‘Project Speed’ could lead to poorer quality housing, housing sector warns

Government proposals to relax planning laws as part of ‘Project Speed’ could lead to poorer quality and fewer affordable homes, organisations across the housing sector have warned.

Earlier this week in a speech with the slogan ‘Build, build, build’, the Prime Minister Boris Johnson announced major government plans to boost the UK’s social and economic recovery following the COVID-19 outbreak.

Housing announcements made in Johnson’s speech included were a reaffirmation of the £12.2 billion Affordable Homes Programme, first mentioned in the March Budget and set to be spent over the next five years.

Johnson also stressed the government’s commitment to oversee ‘the most radical reforms of our planning system since the end of the Second World War’, and plans to extend permitted development rights, which allow commercial and office buildings to be converted into housing without needing planning permission.

While welcoming the government’s focus on housing, sector experts responded by warning that relaxing planning laws is insufficient to build the number of new homes the UK needs and could lead to wider social issues.
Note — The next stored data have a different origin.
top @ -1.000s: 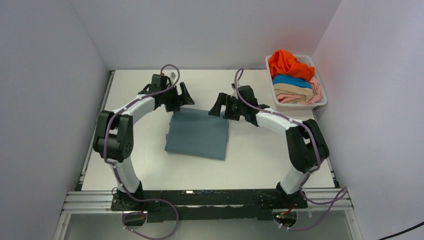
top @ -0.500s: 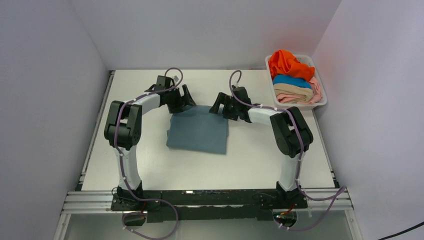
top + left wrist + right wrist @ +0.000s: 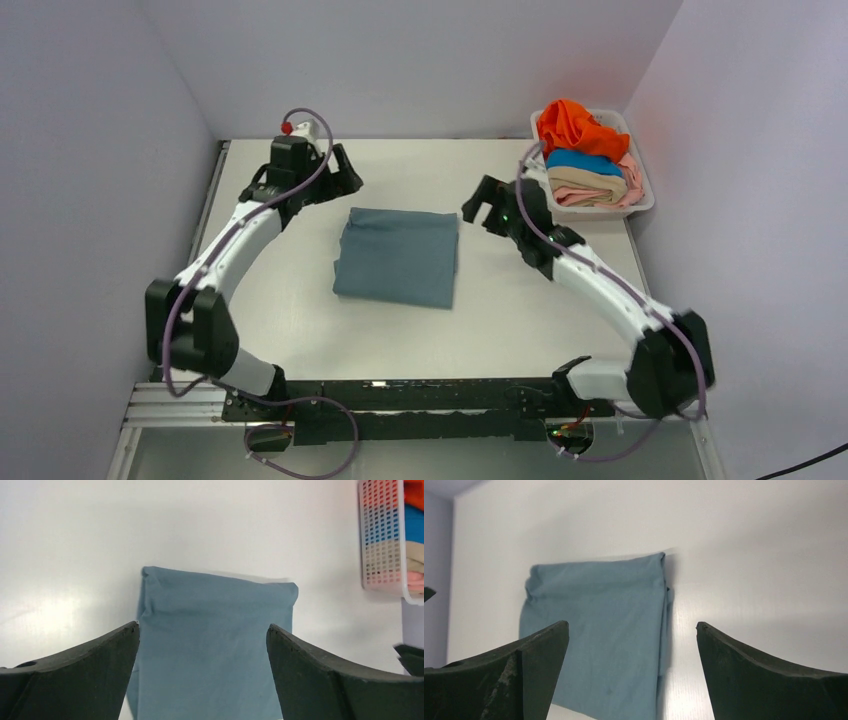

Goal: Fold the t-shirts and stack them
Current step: Fold the long partially folded tshirt into a neat square, then put the neatly folded tshirt into the corner of the board with the left arm

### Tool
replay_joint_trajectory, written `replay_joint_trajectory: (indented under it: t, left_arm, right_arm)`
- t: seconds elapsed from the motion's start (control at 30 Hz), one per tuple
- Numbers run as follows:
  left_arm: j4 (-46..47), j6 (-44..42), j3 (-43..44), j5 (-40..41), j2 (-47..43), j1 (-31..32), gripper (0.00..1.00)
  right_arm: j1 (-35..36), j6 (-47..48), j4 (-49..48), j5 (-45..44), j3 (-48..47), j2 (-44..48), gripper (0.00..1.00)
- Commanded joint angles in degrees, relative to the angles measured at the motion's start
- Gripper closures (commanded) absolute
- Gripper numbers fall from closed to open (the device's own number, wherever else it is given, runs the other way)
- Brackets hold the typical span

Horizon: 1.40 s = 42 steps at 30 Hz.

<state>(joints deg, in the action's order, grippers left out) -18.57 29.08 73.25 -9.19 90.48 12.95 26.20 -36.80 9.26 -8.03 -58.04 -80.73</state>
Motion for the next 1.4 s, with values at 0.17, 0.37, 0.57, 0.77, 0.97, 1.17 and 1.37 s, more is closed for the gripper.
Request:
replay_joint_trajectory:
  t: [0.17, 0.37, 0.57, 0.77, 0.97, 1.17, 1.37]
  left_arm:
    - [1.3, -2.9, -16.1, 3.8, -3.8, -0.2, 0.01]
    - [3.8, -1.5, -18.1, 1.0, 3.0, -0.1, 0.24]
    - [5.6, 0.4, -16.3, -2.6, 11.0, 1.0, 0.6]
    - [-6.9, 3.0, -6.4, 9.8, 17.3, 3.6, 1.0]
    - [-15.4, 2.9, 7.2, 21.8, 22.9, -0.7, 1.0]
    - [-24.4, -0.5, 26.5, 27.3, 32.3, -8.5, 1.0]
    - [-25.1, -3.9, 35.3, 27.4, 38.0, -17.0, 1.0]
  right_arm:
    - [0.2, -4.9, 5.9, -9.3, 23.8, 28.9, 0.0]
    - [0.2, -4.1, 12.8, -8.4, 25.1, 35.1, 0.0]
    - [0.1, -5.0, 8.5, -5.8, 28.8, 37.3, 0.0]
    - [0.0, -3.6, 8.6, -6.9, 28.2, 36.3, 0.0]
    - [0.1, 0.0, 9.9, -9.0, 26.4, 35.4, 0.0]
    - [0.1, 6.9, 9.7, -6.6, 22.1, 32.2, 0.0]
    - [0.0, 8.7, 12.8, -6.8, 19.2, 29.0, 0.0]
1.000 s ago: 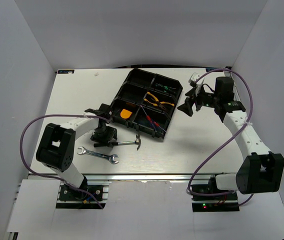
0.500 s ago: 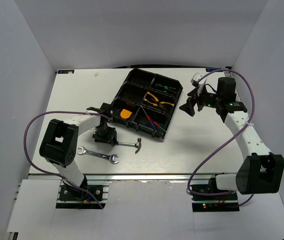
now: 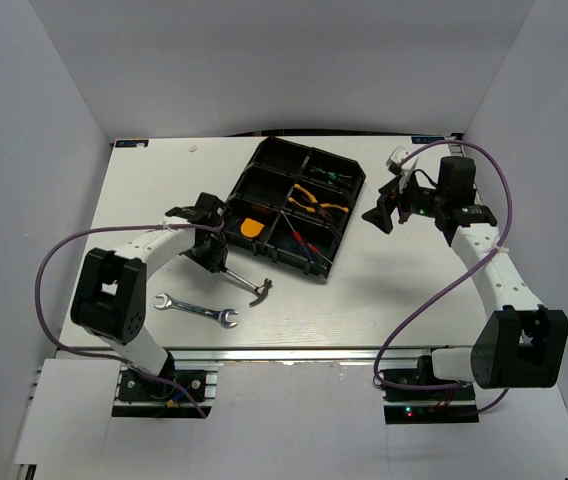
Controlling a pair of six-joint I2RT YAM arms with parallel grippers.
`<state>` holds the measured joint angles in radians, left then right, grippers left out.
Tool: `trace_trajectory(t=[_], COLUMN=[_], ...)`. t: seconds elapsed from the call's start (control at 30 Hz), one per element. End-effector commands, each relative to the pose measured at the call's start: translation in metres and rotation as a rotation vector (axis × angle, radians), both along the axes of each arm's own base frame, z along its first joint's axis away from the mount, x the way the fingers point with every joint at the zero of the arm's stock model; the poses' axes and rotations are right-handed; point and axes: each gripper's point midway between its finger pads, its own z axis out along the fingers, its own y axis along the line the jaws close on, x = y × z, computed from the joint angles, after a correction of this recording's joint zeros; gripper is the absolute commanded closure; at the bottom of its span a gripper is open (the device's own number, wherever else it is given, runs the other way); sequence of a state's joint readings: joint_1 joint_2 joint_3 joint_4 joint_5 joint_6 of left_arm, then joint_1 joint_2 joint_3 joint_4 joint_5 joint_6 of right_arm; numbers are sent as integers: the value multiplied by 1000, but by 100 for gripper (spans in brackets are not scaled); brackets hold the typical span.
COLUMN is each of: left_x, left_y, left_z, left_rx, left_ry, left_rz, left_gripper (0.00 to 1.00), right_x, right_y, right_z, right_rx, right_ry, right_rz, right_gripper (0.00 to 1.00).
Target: Sort the tools into containers
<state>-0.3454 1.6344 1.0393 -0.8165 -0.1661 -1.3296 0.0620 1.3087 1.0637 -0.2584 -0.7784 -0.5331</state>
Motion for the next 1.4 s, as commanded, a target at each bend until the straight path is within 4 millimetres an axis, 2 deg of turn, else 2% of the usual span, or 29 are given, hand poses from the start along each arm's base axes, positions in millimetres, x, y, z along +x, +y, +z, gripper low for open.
trace_trajectory(t=[0.0, 0.1, 0.23, 0.43, 0.73, 0.83, 0.87, 0.93, 1.0, 1.03, 1.07, 1.1, 1.17, 1.37], left_x=[29, 31, 33, 35, 39, 40, 40, 41, 41, 42, 42, 42, 40, 35], left_y=[2, 6, 5, 3, 1, 0, -1, -2, -4, -6, -7, -8, -10, -13], left_z=[56, 80, 102, 115, 125, 125, 124, 124, 123, 125, 126, 125, 131, 149], left_rx=[7, 14, 8, 0, 5, 7, 11, 9, 10, 5, -2, 0, -11, -12], left_ry=[-209, -283, -346, -398, -447, -462, -463, -471, -479, -495, -506, -520, -546, -627], left_rz=[-59, -77, -109, -155, -208, -233, -249, -265, -295, -307, -320, -344, -364, -446], left_gripper=[100, 100, 100, 100, 100, 100, 100, 100, 100, 100, 100, 100, 100, 100], right_x=[0, 1, 2, 3, -2, -28, -44, -65, -73, -84, -82, -90, -84, -71], right_y=[1, 0, 1, 1, 6, 26, 38, 61, 78, 95, 103, 117, 129, 148], right_z=[15, 13, 14, 16, 18, 17, 22, 12, 3, -2, -7, -9, -7, -1], right_rx=[18, 19, 23, 26, 49, 134, 188, 214, 190, 178, 163, 160, 152, 141], right_ry=[-57, -54, -54, -56, -45, 14, 26, 84, 72, 76, 68, 76, 72, 67], right_rz=[15, 14, 15, 17, 49, 205, 314, 425, 485, 539, 551, 589, 602, 618], right_gripper=[11, 11, 11, 11, 11, 11, 11, 11, 11, 10, 11, 10, 11, 11])
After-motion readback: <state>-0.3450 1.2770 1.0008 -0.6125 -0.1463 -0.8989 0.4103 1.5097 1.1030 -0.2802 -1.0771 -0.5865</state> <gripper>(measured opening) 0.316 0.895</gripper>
Jonathan Webb, research fellow for the think tank IPPR, commented: “Loosening planning restrictions so that more commercial properties can be converted to residential homes puts the future delivery of affordable homes at risk and will accelerate the hollowing out of communities and the decline of the high street. A proper blueprint for town centres is needed.”

Meanwhile, planners based in the North of England called for the government to offer a more ambitious deal for the UK’s regions.

James Hall, partner at Yorkshire-based planning and design agency Barton Willmore, said: “The renewed focus on permitted development rights to turn commercial buildings in town centres into housing is only tinkering around the edges.

“To deliver meaningful economic growth the Government must look at measures to enable much bigger volumes of good quality housing.”

The National Housing Federation praised the government’s focus on building homes to repair the UK’s economy but said that it should not pass up the opportunity to focus on investing in new and existing social homes.

Kate Henderson, chief executive of the National Housing Federation, said: “The government has an opportunity to put social rent homes – homes for people on the lowest incomes – at the heart of social and economic recovery through the Affordable Homes Programme. These homes are needed now more than ever and should make up the lion share of the AHP.”

The social housing provider Stonewater, which manages around 32,500 social homes in England, welcomed the government’s planned ‘radical’ reform of the planning system, which it is set to outline further in a planning policy paper later this month.

Stonewater’s chief executive, Nicholas Harris, called for the paper to include a new zonal planning system to allow more land to be allocated for housing in high-demand areas, saying it ‘could lead to hundreds of thousands more homes and be truly transformational’.

The Local Government Association’s chairman James Jamieson stressed that planning powers should remain at a local level ‘to enable councils to deliver resilient, prosperous places that meet the needs of their communities’.

Earlier this week, housing bodies and charities warned that relaxing planning regulations could exacerbate the UK’s lack of accessible housing.